# CO2 tank equivalent?



## gibbus (Sep 16, 2006)

Hi I'm getting a new tank but the supplier qoutes his size in liters. can anyone tell me how to convert it into pounds? like 10 liters is equivalent to how many pounds?


----------



## Laith (Sep 4, 2004)

The liter designation for tanks is actually a measurement of the amount of liquid you can fit in the tank. So a 10 liter tank would have an internal volume of 610 cubic inches.
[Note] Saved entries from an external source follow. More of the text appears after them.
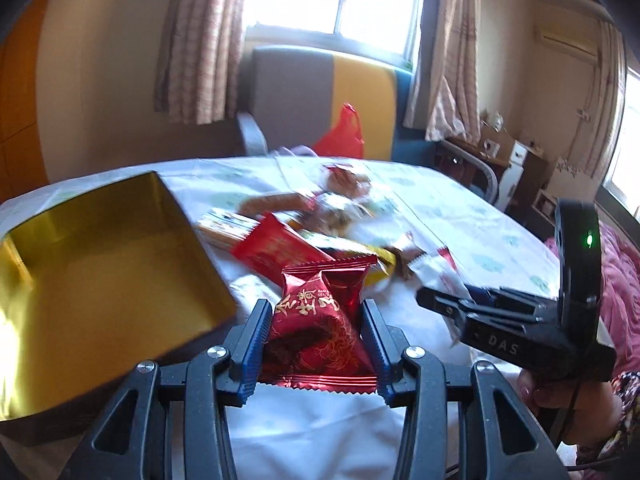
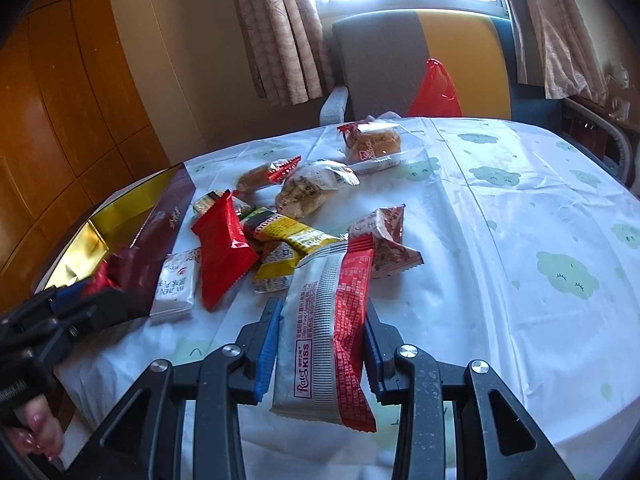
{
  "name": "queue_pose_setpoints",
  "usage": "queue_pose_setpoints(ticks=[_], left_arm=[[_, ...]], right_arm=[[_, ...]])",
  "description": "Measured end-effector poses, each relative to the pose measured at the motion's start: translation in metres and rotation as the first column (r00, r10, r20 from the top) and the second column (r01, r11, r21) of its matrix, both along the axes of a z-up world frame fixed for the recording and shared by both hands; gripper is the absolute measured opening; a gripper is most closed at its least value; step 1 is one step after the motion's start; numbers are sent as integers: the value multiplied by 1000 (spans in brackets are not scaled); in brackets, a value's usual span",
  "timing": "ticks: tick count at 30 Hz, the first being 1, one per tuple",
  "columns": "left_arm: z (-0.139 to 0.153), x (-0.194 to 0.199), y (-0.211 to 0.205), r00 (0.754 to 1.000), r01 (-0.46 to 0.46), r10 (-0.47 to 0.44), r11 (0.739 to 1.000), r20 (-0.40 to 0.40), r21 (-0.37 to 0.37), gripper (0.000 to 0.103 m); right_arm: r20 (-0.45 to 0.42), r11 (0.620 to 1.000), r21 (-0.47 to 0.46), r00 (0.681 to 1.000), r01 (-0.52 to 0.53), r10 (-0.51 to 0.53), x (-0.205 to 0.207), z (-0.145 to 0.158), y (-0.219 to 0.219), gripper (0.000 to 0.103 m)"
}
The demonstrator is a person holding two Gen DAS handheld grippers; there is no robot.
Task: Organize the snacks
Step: 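Carry the dark red packet into the gold tin and open the left tool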
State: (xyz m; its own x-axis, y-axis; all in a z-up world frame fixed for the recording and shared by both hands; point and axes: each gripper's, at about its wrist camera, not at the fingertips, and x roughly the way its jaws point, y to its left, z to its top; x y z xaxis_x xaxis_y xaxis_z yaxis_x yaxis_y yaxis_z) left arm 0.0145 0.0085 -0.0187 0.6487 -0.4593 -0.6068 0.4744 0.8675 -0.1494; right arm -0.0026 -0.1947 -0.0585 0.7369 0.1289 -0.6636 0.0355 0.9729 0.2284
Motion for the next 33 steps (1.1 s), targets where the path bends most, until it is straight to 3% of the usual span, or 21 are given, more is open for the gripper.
queue_pose_setpoints(ticks=[9, 19, 24, 33], left_arm=[[18, 12, 72, 982, -187, 187, 982, 31, 3, 46], [5, 35, 143, 914, -403, 406, 912, -23, 78, 46], [-3, 37, 159, 883, -462, 468, 878, -24, 123, 46], [-14, 39, 178, 850, -509, 525, 841, -47, 183, 46]], right_arm=[[26, 1000, -7, 999, -28, 29, -3, 10, 12, 38], [72, 995, 25, 993, -97, 95, 2, 34, 39, 38], [98, 989, 28, 985, -144, 141, 10, 45, 60, 38], [121, 976, 23, 970, -217, 213, 29, 58, 98, 38]])
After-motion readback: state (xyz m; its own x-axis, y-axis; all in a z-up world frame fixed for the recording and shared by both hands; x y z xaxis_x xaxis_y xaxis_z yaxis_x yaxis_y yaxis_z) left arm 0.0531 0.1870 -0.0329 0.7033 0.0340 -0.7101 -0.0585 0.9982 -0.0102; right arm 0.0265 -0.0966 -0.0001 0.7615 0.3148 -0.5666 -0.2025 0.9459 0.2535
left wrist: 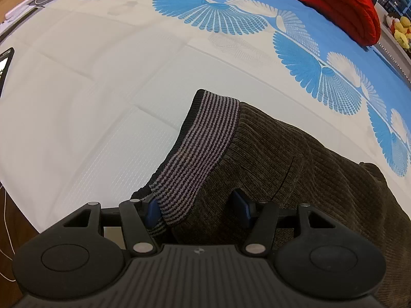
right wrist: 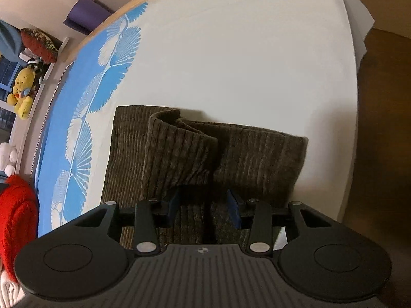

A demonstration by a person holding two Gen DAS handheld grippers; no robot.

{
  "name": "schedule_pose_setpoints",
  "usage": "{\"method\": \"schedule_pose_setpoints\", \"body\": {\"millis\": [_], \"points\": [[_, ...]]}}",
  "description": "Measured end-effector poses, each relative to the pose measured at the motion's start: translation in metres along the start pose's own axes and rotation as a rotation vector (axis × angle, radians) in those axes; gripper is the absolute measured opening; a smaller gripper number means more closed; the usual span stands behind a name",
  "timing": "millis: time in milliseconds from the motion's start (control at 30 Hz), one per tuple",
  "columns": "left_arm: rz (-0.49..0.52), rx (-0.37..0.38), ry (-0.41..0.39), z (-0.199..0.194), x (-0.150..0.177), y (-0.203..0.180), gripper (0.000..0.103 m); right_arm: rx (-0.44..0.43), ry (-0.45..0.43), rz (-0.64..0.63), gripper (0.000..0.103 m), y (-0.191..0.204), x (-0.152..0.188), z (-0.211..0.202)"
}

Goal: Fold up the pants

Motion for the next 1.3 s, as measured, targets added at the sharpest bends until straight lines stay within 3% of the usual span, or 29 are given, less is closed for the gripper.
{"method": "schedule_pose_setpoints", "body": {"millis": [133, 333, 467, 567, 600, 700, 833, 1067, 1133, 1233, 1300], "points": [[-0.002, 0.008, -0.001, -0.001, 0.000, 0.001, 0.063, -0.023, 0.002, -0.015, 0.044, 0.009, 0.000, 0.003], [-0.016, 0.015, -0.009, -0.003, -0.001, 0.004, 0.062, -0.173, 0.065, 0.022, 0.044, 0.024, 0.004, -0.001], [-0.022, 0.020, -0.016, -0.006, -0.001, 0.006, 0.059, -0.220, 0.080, -0.007, 0.044, 0.033, 0.009, -0.006], [-0.027, 0.021, -0.022, -0.008, -0.002, 0.008, 0.053, -0.186, 0.061, -0.015, 0.039, 0.029, 0.008, -0.009], [-0.034, 0.021, -0.027, -0.010, -0.002, 0.009, 0.047, -0.173, 0.049, -0.009, 0.028, 0.027, 0.007, -0.010], [-0.051, 0.022, -0.046, -0.015, -0.004, 0.010, 0.034, -0.120, -0.025, -0.013, 0.011, 0.019, 0.000, -0.019], [-0.053, 0.031, -0.091, -0.028, -0.003, 0.006, 0.025, -0.106, -0.118, -0.042, 0.009, 0.015, -0.003, -0.040], [-0.074, 0.079, -0.160, -0.054, 0.008, 0.008, 0.023, -0.121, -0.242, -0.097, 0.007, 0.001, -0.001, -0.083], [-0.086, 0.072, -0.146, -0.054, 0.015, 0.015, 0.023, -0.053, -0.237, -0.095, 0.007, -0.010, -0.002, -0.079], [-0.097, 0.040, -0.071, -0.041, 0.021, 0.025, 0.030, 0.124, -0.118, -0.026, 0.008, -0.042, -0.001, -0.048], [-0.142, 0.027, -0.063, -0.040, 0.021, 0.033, 0.036, 0.160, -0.060, 0.021, 0.011, -0.052, -0.001, -0.034]]}}
Point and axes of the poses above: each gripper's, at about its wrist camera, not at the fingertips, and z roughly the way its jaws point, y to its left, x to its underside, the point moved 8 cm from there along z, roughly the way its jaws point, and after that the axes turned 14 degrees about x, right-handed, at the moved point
That's as far as I can take you  . 

Anyone know the volume in cubic inches of the typical 5lb and 10lb tanks? Then you could compare...


----------



## furballi (Feb 2, 2007)

Liter = Volume
Pound = Mass (generally viewed as mass x gravity in the English system)

A fully charged CO2 tank does not contail 100% liquid CO2. Therefore, the only way to accurately account for how much CO2 is added to the tank is to weight the tank BEFORE, then AFTER filling!


----------



## Laith (Sep 4, 2004)

Yes I agree.

I think however the question was how large or small was a 10liter tank in comparison to a typical tank sold as 5 or 10lb of CO2. I've never used the lb designation for tanks but I imagine they usually do not put 5lbs of CO2 in a tank that can take 10lbs. Therefore I assume there is a typical tank size for 5lbs of CO2 and one for 10lbs of CO2. Those tanks sizes do have an internal volume that can be measured in cubic inches. With that figure, one can compare the relative sizes of a 10liter tank to a typical tank that holds 5lbs of CO2 or 10lbs of CO2.

But then again, in re-reading the original question, my assumption of what was being asked could be wildly wrong (as assumptions so often are!)


----------



## jamesB (Aug 31, 2006)

This ebay link contains the specs for a 10lb tank. It claims that a 10lb tank holds 4.5 liters. From that I would guess that a 10 liter tank is going to hold 20lbs of co2. I am sure some chemists or physicists could tell use the accepted conversion, if there is one.


----------



## Squawkbert (Jan 3, 2007)

It depends on the SG of liq. CO2. A SWAG would be 1g/cc, so a 10# tank would hold about 5L.


----------



## gibbus (Sep 16, 2006)

thanks for the answer guys. The supplier could only give me the liters it could hold but didn't say the dimensions. I was wondering if that was too big or too small for a 75 gal since they also have a 2 liter tank.


----------